EXERCISE: Skip the pictures. Transcribe exactly the lines from the line containing "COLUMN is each" to the end of the listing.

++++ COLLECTED MATERIAL

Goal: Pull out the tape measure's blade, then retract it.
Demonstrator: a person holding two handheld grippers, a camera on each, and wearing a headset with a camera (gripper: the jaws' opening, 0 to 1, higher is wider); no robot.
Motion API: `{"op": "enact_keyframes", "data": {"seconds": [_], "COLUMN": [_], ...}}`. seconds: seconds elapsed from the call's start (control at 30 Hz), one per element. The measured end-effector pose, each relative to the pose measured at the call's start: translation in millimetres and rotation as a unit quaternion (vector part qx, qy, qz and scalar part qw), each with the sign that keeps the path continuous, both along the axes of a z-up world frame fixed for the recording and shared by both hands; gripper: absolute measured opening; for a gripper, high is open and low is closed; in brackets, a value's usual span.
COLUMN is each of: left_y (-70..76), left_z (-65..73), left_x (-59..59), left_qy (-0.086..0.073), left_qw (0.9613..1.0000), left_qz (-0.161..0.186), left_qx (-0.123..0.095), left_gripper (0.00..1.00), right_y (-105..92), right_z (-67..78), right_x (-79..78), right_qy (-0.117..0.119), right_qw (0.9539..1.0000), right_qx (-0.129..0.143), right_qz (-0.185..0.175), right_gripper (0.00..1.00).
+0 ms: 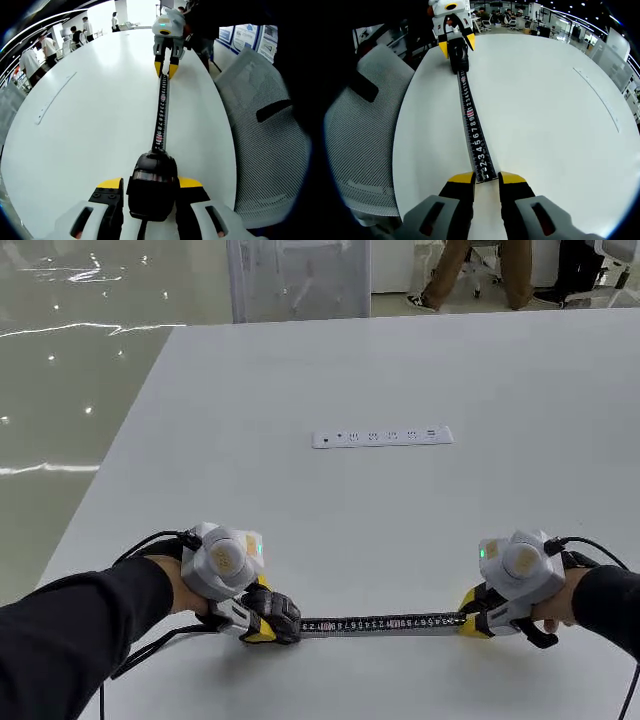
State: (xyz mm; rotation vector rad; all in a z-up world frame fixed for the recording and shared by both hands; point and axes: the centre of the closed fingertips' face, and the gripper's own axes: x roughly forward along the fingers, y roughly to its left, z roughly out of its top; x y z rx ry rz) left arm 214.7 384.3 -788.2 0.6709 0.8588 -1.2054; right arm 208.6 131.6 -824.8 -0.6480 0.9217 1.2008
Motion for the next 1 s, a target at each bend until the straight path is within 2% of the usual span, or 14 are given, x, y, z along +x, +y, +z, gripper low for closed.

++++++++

OUTPUT OF THE TASK:
COLUMN is each of: left_y (-70..76), left_z (-65..73), left_x (-59..59), left_qy (-0.086..0.073), left_qw (0.9613..1.0000), left_qz (-0.161..0.186), left_qx (-0.123..0.095), left_gripper (0.00..1.00), right_y (-105..92), right_z (-67..78), right_x (-79..78), right_qy (-0.117..0.119), right_qw (0.9539..1.0000), right_qx (-0.129..0.143), right_qz (-0.185..0.175), right_gripper (0.00..1.00).
+0 ms: 
State: (xyz mm; rotation vector rad; all in a z-up world frame fixed for the recording and shared by both hands; point and axes: the centre of the closed fingertips' face, and the gripper's own axes: x roughly forward along the fingers, y roughly to its left, z roughly out of its top; x y z rx ry rz) left arm 214.7 384.3 -788.2 0.6709 0.8588 -1.2054; right arm 208.6 131.6 -824.8 -0.6480 0.9217 1.2008
Motion for the next 1 s, a target at each bend until the straight path is within 2% of the usual span, or 14 are given, x, y, z along +x, +y, +z, gripper low for closed.

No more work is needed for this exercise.